## MATERIAL PROVIDED

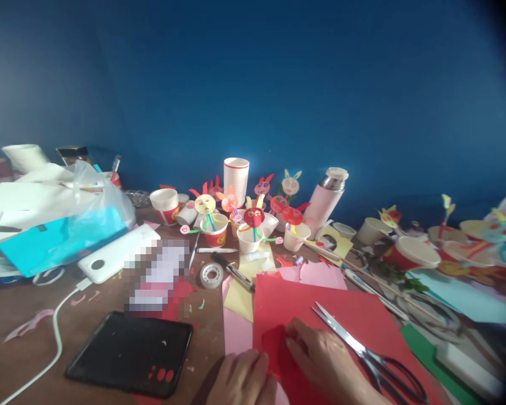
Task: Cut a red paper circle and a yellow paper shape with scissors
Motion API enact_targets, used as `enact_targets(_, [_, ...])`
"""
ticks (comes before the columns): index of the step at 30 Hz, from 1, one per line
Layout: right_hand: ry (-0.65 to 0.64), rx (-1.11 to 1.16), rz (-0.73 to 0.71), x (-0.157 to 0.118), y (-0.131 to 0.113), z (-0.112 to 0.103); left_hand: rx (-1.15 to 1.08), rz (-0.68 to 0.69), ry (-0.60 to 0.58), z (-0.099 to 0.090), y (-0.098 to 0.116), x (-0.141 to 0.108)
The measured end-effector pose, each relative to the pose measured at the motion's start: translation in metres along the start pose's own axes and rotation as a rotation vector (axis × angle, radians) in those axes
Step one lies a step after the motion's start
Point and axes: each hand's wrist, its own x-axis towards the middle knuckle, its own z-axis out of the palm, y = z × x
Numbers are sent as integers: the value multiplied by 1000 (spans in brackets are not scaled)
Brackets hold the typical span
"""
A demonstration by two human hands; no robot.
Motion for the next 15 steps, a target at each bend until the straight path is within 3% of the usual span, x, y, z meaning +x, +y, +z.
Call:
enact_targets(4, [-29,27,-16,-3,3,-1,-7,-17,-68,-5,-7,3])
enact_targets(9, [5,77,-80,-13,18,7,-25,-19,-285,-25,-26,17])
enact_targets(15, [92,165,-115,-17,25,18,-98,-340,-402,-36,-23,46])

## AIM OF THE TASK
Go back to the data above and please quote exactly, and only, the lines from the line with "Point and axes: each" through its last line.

## ANSWER FOR THE TASK
Point and axes: each hand's wrist, its own x-axis towards the middle knuckle, its own z-axis out of the palm, y = z × x
Numbers are sent as integers: the value multiplied by 1000 (spans in brackets are not scaled)
Brackets hold the typical span
"""
A demonstration by two human hands; no robot.
Motion for the next 15 steps, a target at each bend until the straight path is within 3% of the usual span, x, y, z meaning +x, +y, +z.
Call:
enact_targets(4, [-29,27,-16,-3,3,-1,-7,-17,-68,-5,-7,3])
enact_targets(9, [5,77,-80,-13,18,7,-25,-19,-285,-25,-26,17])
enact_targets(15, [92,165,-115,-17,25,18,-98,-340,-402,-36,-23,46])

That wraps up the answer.